Cette ancienne figure de la télévision a été interpellée pour avoir couvert une manifestation dans une église du Minnesota et se retrouve poursuivie pour entrave à la liberté de culte, selon le ministère de la Sécurité intérieure.

Une autre journaliste indépendante et un ancien candidat démocrate à la Chambre des représentants avaient aussi été arrêtés. Tous ont été relâchés, selon des médias américains, même si Don Lemon devra comparaître à Minneapolis début février.

Le Comité pour la protection des journalistes (CPJ) a condamné une "attaque flagrante" contre la presse.

Sarcastique et amer, le gouverneur démocrate de Californie Gavin Newsom, critique virulent de l'administration Trump, a estimé de son côté sur X que le président russe Vladimir Poutine "serait fier".

- "Insurgés"

Le ministère américain de la Justice a évoqué vendredi l'ouverture d'une nouvelle enquête sur la mort d'Alex Pretti, cette fois concernant la violation de ses droits fondamentaux, tout en soulignant qu'il s'agissait d'une procédure "standard".

"Nous regardons tout ce qui pourrait permettre de faire la lumière sur ce qui s'est passé ce jour-là", a expliqué le numéro deux du ministère, Todd Blanche, ajoutant que cette enquête et celle, déjà en cours, sur l'usage de leurs armes par des agents fédéraux seraient menées en parallèle.

Après avoir parlé ces derniers jours de "désescalade", Donald Trump a relancé vendredi de virulentes critiques envers les manifestants: des "insurgés", des "agitateurs" et des "fauteurs de troubles financés" par des "professionnels" de la rébellion, selon lui.

"Je ne suis pas payée pour être là", a raillé la manifestante Sushma Santhana, sous un froid polaire à Minneapolis où la légende du rock Bruce Springsteen est montée sur scène pour interpréter une chanson en hommage aux victimes.

"Je ne connais personne qui serait payé.
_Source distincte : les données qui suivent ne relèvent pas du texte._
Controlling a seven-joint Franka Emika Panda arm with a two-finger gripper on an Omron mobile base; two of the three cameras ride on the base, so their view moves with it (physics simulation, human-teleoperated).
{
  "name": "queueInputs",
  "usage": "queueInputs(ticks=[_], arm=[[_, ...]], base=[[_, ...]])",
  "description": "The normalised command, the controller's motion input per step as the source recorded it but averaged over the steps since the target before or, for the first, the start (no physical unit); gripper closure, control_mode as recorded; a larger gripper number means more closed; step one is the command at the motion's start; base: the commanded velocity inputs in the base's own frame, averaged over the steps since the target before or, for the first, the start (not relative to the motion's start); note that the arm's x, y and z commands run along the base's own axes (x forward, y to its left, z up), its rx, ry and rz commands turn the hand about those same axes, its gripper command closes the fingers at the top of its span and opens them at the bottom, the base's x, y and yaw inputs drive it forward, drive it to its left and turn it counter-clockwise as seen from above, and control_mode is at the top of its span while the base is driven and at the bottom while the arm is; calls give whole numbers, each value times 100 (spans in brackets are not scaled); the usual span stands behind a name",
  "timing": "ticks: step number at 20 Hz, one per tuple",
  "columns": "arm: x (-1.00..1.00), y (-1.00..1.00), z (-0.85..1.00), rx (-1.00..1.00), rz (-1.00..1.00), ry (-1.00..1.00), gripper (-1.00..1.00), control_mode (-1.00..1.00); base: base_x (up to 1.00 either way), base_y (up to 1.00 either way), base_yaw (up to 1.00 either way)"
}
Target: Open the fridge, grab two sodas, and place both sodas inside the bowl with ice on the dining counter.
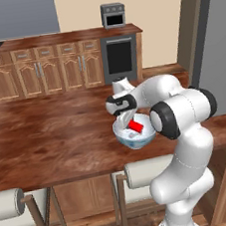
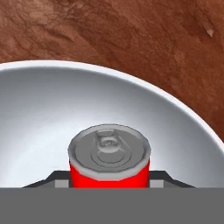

Nous sommes là parce que nous aimons notre communauté, nos voisins et parce qu'on ne souhaite à personne d'être traité de la sorte", a-t-elle ajouté.

- "Il méritait de mourir?"

Sur sa plateforme Truth Social, M. Trump a aussi égratigné Alex Pretti, dont il a fustigé la "démonstration de violence" dans une vidéo devenue virale, où l'on voit l'infirmier, onze jours avant sa mort, se rebeller lors d'une interpellation par des policiers fédéraux.

L'AFP n'a pas pu vérifier ces images dans l'immédiat.

"Le mec a donné un coup de pied dans le phare d'une voiture. Est-ce que ça signifie qu'il méritait de mourir?", s'est indigné Pedro Wolcott, propriétaire d'une sandwicherie à Minneapolis.

Avant Alex Pretti, une mère de famille de 37 ans, Renee Good, avait été tuée le 7 janvier par un agent de l'ICE.

Les opposants à cette politique continuent également de se mobiliser à travers les Etats-Unis, comme à Los Angeles, où environ un millier de personnes a manifesté vendredi.